The issues for decision are: (1) Whether petitioner has proved any error in respondent's determinations in the statutory notice of deficiency, and (2) whether we should, sua sponte, impose a penalty on petitioner pursuant to section 6673(a).

No stipulations of fact were filed in this case. Petitioner resided in Las Vegas, Nevada, on the date the petition was filed in this case.

Petitioner did not file Federal income tax returns for the taxable years in issue. In a statutory notice of deficiency, respondent determined that petitioner received and failed to report gross income from various sources during the taxable years in issue, including employee wages, nonemployee compensation, unemployment compensation, and interest income. Respondent also determined that petitioner is liable for the section 6651(a)(1) additions to tax for failing to file his returns for the taxable years in issue. Respondent also determined that petitioner is liable for the section 6654(a) additions to tax for failing to make estimated tax payments for the taxable years in issue.

The first issue for decision is whether petitioner has proved any error in respondent's determinations in the statutory notice of deficiency. Based on the record, we find that petitioner has failed to prove any error in respondent's determinations. See Rule 142(a). We will not address petitioner's tax protester ramblings which were asserted in the attachments to his petition, in attachments to his trial memorandum, and at trial. As was stated by the Court of Appeals for the Fifth Circuit: "We perceive no need to refute these arguments with somber reasoning and copious citation of precedent; to do so might suggest that these arguments have some colorable merit." Crain v. Commissioner [84-2 USTC ╤ 9721], 737 F.2d 1417, 1417 (5th Cir. 1984). We hold that respondent's determinations of deficiencies in petitioner's Federal income taxes for 1991 and 1993 and additions to tax pursuant to sections 6651(a)(1) and 6654(a) for 1991 and 1993 are sustained.

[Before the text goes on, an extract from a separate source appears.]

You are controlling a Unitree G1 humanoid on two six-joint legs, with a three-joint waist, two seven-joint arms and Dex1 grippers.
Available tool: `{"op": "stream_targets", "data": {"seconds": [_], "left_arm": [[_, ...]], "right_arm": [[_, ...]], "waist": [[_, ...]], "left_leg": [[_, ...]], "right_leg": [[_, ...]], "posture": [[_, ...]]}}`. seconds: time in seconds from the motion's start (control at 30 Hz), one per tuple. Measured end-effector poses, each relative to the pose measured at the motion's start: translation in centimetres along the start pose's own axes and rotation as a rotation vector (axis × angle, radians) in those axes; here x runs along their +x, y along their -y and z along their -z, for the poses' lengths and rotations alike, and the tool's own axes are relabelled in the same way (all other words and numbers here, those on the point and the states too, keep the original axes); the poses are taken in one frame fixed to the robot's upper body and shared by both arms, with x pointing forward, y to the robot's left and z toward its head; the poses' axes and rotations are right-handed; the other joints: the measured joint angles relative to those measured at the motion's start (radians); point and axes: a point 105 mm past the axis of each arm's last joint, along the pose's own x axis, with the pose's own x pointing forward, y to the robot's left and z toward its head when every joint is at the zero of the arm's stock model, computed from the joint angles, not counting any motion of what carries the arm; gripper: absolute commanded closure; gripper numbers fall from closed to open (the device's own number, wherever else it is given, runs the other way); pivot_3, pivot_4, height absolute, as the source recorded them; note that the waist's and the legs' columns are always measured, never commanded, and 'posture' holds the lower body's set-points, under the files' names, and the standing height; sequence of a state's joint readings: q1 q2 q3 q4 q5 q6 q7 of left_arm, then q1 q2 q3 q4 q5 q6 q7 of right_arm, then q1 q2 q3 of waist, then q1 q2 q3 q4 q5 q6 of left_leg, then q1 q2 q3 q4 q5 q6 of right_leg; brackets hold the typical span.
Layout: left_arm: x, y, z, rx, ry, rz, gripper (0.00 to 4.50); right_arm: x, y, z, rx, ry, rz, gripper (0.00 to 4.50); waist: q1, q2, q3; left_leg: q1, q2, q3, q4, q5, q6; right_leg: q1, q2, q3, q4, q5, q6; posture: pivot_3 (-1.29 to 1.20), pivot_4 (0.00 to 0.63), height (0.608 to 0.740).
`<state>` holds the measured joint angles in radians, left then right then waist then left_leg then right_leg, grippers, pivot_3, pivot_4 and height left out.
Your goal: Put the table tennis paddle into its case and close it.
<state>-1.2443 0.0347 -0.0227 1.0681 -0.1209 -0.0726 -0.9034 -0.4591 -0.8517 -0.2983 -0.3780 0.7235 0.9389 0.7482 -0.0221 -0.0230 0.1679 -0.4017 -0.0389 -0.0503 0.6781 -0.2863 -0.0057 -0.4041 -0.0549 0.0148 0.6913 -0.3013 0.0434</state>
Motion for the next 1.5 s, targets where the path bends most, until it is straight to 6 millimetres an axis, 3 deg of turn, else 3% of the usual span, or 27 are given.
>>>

The second issue for decision is whether we should, sua sponte, impose a penalty on petitioner pursuant to section 6673(a). Whenever it appears to this Court that proceedings before it have been instituted or maintained by the taxpayer primarily for delay or that the taxpayer's position in such proceeding is frivolous or groundless, the Court, in its discretion, may require the taxpayer to pay to the United States a penalty not in excess of $25,000. See sec. 6673(a)(1)(A) and (B). A position maintained by a taxpayer in the Tax Court is frivolous "if it is contrary to established law and unsupported by a reasoned, colorable argument for change in the law." Coleman v. Commissioner [86-1 USTC ╤ 9401], 791 F.2d 68, 71 (7th Cir. 1986). A penalty is properly imposed when the taxpayer knew or should have known that his claim or argument was frivolous. See Hansen v. Commissioner [87-2 USTC ╤ 9402], 820 F.2d 1464, 1470 (9th Cir. 1987).

We find that petitioner's arguments made in his petition, in his trial memorandum, and at trial are frivolous. He has caused this Court to waste its limited resources on his erroneous views of the tax law which he knew or should have known are completely without merit. In view of the foregoing, we will exercise our discretion under section 6673(a) and require petitioner to pay a penalty to the United States in the amount of $6,000.

To reflect the foregoing,

Decision will be entered for respondent.